**WHAT IS BEING ASKED:** Extract every line of the material that holds the string "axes".
------------------------------------------------------------------------
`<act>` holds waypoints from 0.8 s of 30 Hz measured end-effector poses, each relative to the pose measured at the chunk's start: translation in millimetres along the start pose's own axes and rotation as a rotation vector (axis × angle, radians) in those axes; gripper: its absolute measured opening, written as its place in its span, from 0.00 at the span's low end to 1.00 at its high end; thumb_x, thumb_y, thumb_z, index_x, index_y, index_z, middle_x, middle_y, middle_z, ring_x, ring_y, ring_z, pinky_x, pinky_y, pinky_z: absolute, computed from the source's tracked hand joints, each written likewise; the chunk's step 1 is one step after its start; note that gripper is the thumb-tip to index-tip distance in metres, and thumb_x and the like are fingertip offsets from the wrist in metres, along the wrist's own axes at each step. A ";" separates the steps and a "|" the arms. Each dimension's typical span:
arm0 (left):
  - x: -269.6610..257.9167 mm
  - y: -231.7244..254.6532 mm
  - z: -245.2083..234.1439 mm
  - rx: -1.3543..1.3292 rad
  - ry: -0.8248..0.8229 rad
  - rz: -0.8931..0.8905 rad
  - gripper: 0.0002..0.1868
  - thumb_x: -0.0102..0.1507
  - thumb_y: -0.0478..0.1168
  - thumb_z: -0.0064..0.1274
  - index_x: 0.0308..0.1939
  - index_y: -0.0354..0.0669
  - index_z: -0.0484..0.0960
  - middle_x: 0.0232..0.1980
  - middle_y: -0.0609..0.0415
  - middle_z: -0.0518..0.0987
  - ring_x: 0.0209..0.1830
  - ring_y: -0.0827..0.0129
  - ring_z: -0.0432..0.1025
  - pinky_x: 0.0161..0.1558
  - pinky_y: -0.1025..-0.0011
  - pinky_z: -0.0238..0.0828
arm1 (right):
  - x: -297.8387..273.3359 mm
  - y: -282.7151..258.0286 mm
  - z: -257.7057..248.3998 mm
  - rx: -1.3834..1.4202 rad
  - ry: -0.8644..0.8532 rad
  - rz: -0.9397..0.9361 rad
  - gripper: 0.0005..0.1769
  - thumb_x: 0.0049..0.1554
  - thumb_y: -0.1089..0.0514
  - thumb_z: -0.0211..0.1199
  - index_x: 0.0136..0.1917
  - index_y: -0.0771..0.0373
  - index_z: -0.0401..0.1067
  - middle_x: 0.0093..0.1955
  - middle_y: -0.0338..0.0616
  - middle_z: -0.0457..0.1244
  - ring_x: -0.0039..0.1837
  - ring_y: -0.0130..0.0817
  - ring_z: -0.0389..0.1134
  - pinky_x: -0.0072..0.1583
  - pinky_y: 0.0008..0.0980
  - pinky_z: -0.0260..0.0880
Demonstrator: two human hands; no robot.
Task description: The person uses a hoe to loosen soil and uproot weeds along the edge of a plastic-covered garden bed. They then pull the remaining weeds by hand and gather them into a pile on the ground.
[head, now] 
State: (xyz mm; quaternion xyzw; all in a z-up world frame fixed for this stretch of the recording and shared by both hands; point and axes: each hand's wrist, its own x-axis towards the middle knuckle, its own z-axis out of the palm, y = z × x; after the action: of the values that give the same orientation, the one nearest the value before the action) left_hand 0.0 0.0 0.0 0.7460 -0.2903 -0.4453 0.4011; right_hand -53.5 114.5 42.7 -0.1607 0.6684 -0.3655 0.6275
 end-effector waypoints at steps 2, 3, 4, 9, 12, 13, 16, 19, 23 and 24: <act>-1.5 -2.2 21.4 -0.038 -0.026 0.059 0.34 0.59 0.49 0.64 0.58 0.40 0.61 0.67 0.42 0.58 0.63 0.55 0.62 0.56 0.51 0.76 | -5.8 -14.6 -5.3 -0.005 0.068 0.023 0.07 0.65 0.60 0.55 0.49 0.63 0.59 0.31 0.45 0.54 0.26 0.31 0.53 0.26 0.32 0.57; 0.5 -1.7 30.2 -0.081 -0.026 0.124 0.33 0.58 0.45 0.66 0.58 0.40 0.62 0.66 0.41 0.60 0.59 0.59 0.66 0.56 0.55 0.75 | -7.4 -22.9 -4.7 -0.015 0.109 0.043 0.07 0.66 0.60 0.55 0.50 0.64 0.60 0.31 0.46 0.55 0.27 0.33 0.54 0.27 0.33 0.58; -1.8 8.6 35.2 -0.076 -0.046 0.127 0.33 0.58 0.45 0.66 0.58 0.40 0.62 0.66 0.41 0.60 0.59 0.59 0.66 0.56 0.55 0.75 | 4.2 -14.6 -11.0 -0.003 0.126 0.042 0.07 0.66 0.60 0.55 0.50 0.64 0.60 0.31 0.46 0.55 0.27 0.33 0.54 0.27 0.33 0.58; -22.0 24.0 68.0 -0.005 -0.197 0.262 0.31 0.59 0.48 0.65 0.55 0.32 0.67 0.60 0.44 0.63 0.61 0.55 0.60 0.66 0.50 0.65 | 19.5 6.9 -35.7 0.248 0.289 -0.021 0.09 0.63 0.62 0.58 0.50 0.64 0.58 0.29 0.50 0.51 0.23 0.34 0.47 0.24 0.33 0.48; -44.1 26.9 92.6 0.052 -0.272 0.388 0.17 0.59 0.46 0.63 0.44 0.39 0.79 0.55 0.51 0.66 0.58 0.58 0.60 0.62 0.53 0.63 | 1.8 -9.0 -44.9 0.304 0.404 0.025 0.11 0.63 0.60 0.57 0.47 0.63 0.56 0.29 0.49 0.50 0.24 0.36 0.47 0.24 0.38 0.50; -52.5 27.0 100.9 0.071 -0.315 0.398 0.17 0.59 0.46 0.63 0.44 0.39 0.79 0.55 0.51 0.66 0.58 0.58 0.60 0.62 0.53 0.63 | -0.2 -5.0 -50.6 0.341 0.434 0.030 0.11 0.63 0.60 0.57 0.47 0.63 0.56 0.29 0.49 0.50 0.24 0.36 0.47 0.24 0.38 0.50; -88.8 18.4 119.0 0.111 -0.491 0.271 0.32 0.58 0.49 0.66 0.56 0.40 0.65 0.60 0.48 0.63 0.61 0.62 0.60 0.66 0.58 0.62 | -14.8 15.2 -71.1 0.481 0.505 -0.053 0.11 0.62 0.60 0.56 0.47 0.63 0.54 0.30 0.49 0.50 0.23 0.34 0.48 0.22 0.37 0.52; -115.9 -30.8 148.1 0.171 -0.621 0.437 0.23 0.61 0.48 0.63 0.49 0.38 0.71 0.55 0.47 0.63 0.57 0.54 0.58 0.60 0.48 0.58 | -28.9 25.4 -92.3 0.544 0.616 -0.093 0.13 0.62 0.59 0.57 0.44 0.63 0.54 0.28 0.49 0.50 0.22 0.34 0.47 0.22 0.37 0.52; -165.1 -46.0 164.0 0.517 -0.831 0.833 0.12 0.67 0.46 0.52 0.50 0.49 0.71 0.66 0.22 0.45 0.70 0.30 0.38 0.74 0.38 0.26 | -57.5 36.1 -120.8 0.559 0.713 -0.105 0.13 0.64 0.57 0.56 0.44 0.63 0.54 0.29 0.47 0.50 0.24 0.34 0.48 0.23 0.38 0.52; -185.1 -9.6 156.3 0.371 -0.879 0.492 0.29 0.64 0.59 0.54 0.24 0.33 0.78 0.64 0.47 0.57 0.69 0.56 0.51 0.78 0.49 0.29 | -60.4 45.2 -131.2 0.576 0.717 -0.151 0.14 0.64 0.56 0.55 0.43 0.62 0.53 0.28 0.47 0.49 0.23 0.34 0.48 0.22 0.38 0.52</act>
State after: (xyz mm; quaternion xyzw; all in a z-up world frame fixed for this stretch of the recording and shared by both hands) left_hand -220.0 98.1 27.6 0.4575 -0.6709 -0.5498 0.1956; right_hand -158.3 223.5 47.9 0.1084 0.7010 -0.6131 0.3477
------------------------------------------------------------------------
**THE COMPLETED TASK:**
`<act>` holds waypoints from 0.8 s of 30 Hz measured end-effector poses, each relative to the pose measured at the chunk's start: translation in millimetres along the start pose's own axes and rotation as a rotation vector (axis × angle, radians) in those axes; gripper: its absolute measured opening, written as its place in its span, from 0.00 at the span's low end to 1.00 at its high end; thumb_x, thumb_y, thumb_z, index_x, index_y, index_z, middle_x, middle_y, middle_z, ring_x, ring_y, ring_z, pinky_x, pinky_y, pinky_z: absolute, computed from the source's tracked hand joints, each written likewise; the chunk's step 1 is one step after its start; note that gripper is the thumb-tip to index-tip distance in metres, and thumb_x and the like are fingertip offsets from the wrist in metres, along the wrist's own axes at each step. A ";" separates the steps and a "|" the arms. Each dimension's typical span:
State: (xyz mm; quaternion xyzw; all in a z-up world frame fixed for this stretch of the recording and shared by both hands; point and axes: each hand's wrist, its own x-axis towards the middle knuckle, its own z-axis out of the palm, y = z × x; after the action: of the values that give the same orientation, the one nearest the value before the action) left_hand 0.0 0.0 0.0 0.7460 -0.2903 -0.4453 0.4011; right_hand -53.5 114.5 42.7 -0.1607 0.6684 -0.3655 0.6275

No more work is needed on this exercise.